*Instructions for the task*
Where a line in the listing contains the string "examine", copy that line out.

*Supplied records*
---+---
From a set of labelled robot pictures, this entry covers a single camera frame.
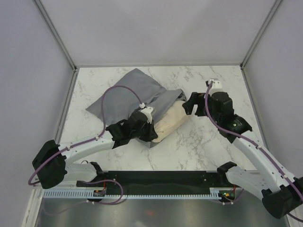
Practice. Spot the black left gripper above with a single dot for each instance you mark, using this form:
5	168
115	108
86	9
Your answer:
151	134

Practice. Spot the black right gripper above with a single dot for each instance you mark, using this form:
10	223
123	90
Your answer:
196	98

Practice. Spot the beige pillow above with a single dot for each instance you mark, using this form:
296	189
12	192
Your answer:
174	117

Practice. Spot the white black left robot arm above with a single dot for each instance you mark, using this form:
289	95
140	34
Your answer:
56	163

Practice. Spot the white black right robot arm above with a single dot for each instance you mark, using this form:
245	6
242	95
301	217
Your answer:
279	190

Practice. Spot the metal front panel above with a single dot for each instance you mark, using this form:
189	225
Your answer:
245	212

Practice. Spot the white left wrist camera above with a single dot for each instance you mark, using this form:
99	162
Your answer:
147	111

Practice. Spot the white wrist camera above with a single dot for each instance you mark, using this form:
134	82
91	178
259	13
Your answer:
216	85
147	111

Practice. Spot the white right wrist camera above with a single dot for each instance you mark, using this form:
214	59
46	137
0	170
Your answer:
216	85

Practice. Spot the aluminium right side rail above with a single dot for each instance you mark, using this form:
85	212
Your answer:
254	106

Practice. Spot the aluminium rail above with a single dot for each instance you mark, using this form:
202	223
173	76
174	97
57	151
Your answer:
254	106
65	108

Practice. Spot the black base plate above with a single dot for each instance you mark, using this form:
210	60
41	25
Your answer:
166	182

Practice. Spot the aluminium left side rail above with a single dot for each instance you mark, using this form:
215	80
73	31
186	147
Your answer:
65	108

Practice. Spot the white slotted cable duct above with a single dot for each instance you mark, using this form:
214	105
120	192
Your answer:
213	194

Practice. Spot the aluminium right corner post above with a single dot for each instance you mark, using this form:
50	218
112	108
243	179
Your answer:
270	15

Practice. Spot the aluminium corner post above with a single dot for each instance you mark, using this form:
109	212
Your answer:
47	19
270	15

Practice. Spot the aluminium left corner post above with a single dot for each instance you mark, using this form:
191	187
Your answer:
47	19

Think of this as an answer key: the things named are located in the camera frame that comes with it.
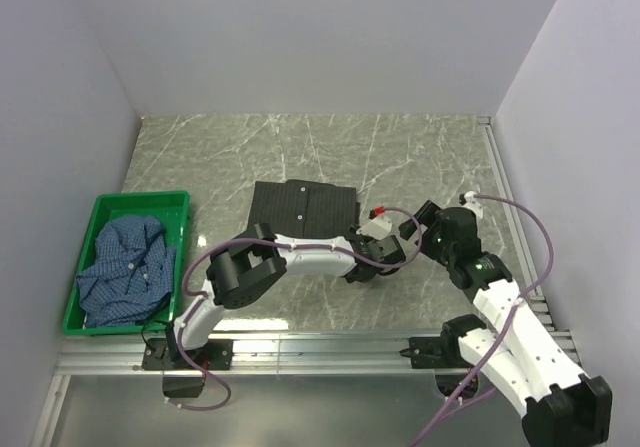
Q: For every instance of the green plastic tray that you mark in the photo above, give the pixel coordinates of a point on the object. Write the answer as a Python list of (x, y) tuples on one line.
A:
[(171, 209)]

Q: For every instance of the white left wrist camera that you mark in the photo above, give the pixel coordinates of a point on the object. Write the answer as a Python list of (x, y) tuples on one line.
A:
[(379, 225)]

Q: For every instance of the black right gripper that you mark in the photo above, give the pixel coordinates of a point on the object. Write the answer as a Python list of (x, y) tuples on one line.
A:
[(429, 215)]

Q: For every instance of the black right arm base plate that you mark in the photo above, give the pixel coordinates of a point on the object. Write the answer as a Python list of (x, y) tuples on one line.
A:
[(433, 353)]

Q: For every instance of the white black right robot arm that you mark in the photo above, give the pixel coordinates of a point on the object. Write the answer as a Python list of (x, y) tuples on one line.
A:
[(558, 403)]

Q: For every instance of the blue checked shirt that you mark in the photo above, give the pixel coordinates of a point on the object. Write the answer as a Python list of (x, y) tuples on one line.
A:
[(132, 277)]

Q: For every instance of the black pinstriped long sleeve shirt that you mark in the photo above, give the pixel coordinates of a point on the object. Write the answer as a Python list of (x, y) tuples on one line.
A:
[(304, 209)]

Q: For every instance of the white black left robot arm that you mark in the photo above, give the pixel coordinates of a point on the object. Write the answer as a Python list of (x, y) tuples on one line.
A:
[(244, 268)]

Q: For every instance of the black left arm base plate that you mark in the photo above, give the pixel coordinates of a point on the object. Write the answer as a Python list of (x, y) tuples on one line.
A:
[(216, 355)]

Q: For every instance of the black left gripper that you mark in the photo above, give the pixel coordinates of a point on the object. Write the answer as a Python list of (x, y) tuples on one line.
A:
[(367, 240)]

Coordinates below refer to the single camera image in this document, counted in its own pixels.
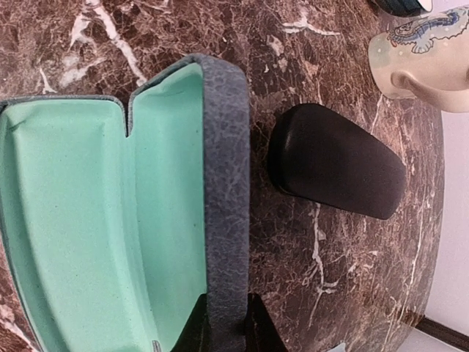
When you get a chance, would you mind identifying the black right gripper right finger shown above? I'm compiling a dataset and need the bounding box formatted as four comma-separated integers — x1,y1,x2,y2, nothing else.
245,293,288,352

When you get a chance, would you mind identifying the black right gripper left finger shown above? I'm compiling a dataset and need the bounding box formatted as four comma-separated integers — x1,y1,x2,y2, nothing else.
175,293,210,352

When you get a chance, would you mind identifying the blue grey glasses case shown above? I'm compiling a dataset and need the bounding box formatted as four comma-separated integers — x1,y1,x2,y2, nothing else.
1,54,250,351

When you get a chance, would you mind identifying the black glasses case beige lining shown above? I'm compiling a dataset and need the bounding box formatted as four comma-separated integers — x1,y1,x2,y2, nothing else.
267,103,406,220

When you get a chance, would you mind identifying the light blue cloth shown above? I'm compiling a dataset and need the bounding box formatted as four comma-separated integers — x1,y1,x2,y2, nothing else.
328,342,347,352

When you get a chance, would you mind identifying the cream ceramic mug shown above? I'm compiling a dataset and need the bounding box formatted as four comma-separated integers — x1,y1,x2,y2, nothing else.
368,5,468,113

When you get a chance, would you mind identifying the white teal ceramic bowl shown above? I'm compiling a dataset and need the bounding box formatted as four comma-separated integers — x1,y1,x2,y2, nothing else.
373,0,433,17

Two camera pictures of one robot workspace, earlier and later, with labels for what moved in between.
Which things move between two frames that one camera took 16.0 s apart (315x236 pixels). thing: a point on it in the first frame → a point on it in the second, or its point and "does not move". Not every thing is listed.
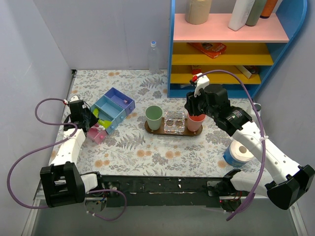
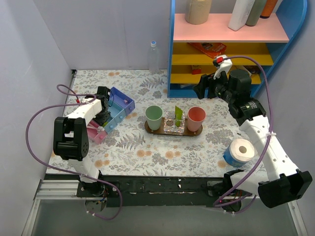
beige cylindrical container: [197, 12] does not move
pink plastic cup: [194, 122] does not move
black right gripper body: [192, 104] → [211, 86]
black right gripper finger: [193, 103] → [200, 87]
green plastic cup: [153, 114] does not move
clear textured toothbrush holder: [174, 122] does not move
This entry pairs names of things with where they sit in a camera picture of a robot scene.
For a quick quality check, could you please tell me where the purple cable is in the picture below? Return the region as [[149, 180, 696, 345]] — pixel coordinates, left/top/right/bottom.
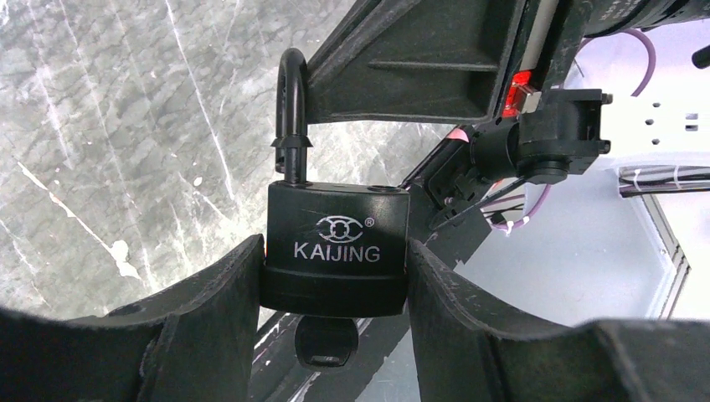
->
[[479, 183, 553, 235]]

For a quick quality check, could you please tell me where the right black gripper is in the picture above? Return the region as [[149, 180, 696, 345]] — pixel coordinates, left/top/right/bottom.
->
[[306, 0, 709, 124]]

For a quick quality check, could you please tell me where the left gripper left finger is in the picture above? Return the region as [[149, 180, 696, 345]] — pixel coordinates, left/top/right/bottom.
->
[[1, 234, 265, 401]]

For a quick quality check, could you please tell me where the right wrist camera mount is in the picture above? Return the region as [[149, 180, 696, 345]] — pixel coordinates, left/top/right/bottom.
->
[[471, 71, 613, 185]]

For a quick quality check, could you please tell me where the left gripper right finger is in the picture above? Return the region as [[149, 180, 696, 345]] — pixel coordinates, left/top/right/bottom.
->
[[407, 240, 709, 401]]

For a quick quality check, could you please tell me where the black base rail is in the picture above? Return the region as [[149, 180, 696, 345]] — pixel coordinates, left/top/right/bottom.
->
[[260, 138, 489, 401]]

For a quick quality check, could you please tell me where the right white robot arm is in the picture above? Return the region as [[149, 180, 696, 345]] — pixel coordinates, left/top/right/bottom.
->
[[306, 1, 709, 175]]

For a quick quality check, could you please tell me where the black padlock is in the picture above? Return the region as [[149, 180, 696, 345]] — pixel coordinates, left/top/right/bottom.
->
[[260, 49, 410, 318]]

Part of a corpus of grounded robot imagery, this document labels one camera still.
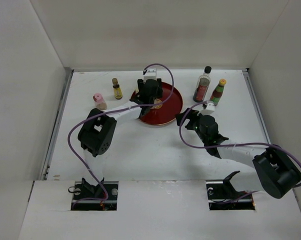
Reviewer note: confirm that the small brown yellow bottle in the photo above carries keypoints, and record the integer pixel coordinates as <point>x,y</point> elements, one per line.
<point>116,89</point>

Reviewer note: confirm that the pink lid shaker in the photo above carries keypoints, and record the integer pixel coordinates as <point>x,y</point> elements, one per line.
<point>99,102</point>

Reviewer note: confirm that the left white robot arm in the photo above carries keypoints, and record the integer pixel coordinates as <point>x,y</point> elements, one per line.
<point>97,130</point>

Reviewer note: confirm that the tall dark sauce bottle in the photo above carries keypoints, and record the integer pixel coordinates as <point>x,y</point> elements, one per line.
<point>202,86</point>

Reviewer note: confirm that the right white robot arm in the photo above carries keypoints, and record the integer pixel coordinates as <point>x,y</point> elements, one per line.
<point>277,170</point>

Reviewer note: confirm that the red round tray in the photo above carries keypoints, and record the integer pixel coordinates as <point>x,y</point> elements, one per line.
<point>164,109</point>

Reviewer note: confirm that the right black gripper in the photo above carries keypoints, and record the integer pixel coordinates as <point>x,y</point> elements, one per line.
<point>192,115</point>

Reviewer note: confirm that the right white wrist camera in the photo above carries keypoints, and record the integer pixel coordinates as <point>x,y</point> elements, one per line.
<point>208,108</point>

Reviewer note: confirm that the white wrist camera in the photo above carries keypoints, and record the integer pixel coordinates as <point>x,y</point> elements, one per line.
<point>149,74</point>
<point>208,108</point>

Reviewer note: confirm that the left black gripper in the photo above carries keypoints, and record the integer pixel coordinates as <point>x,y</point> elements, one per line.
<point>158,94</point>

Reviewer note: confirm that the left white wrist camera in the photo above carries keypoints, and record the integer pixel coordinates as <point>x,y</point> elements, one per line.
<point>149,74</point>

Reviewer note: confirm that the green label chili bottle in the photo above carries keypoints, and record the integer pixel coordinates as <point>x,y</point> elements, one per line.
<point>218,92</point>

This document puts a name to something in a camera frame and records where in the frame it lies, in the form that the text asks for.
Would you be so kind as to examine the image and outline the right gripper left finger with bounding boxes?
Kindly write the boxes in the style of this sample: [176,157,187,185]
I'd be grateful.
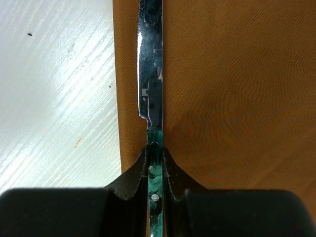
[0,150,148,237]

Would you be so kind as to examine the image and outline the orange-brown cloth napkin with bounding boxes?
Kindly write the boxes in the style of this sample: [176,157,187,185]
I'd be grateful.
[112,0,316,218]

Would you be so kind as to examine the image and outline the green-handled steel knife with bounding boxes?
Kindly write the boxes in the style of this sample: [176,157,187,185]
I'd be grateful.
[137,0,163,237]

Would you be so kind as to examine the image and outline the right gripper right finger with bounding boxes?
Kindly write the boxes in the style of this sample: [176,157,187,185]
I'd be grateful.
[163,150,310,237]

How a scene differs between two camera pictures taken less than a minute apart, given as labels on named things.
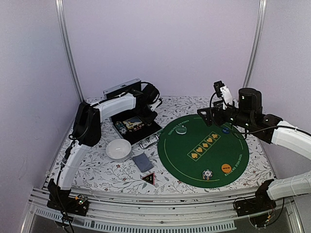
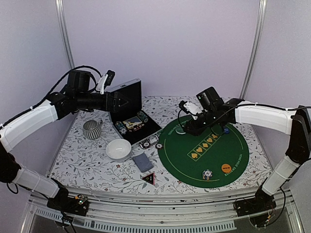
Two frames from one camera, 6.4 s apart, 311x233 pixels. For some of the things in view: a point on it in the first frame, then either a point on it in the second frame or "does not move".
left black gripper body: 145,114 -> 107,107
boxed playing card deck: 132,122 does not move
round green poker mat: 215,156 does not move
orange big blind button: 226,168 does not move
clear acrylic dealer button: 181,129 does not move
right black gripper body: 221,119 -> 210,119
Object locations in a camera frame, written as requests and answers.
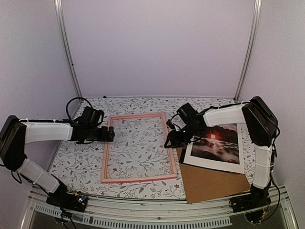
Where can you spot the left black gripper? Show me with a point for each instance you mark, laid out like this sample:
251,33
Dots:
104,137

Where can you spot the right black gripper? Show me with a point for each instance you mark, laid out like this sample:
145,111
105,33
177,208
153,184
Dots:
174,140

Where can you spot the white photo mat board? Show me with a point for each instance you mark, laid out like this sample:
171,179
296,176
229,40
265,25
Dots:
214,167

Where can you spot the pink wooden picture frame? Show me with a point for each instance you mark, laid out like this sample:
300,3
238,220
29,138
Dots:
137,153

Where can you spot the landscape sunset photo print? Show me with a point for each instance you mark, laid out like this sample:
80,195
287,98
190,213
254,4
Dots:
219,143

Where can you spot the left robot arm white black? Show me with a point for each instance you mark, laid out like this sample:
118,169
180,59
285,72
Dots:
16,133

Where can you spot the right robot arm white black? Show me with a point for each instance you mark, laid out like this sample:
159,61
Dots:
261,123

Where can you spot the floral patterned table mat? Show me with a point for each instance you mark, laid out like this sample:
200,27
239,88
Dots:
80,166

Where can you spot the brown cardboard backing board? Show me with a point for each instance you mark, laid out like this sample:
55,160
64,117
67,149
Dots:
202,184

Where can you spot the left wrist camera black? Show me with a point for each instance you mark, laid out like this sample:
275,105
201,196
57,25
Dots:
92,117

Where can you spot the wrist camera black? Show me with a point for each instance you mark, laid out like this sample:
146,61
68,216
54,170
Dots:
92,117
187,113

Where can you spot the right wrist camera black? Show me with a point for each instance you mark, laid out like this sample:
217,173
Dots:
187,113

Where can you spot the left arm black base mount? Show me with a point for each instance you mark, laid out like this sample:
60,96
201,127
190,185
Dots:
76,201

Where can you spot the aluminium front rail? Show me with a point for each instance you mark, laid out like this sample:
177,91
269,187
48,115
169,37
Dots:
119,213

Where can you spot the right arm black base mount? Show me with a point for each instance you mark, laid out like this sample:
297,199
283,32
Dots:
257,198

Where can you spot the left aluminium corner post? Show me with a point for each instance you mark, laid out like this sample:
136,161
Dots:
66,46

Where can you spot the aluminium corner post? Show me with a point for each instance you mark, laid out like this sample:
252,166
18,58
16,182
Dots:
249,49
66,46

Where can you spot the right aluminium corner post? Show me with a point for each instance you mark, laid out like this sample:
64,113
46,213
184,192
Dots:
249,49

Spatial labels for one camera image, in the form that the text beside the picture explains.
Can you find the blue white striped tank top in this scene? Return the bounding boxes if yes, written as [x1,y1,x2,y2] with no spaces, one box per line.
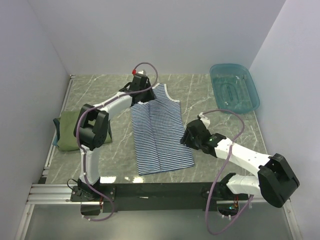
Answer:
[130,83,195,176]

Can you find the olive green tank top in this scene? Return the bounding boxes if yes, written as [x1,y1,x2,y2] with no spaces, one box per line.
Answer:
[52,109,113,152]

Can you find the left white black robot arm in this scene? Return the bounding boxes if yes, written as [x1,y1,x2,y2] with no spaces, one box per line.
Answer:
[73,71,156,201]

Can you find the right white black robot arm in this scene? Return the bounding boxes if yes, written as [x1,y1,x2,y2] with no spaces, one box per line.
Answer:
[180,117,300,208]

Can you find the teal plastic laundry basket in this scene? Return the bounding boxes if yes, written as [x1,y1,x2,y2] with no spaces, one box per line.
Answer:
[209,63,260,114]

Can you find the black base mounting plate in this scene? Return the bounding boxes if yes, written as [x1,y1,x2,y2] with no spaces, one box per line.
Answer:
[70,182,249,216]

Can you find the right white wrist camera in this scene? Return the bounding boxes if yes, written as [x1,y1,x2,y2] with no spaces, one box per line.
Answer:
[198,112,211,128]
---+---
*Result of the exercise*
Would you be so kind as to examine the image and outline the right gripper left finger with bounding boxes?
Would you be so kind as to examine the image and outline the orange-brown cloth napkin with bounding boxes?
Would you be so kind as to examine the image and outline the green-handled steel knife with bounding boxes?
Would you be so kind as to examine the image and outline the right gripper right finger with bounding boxes?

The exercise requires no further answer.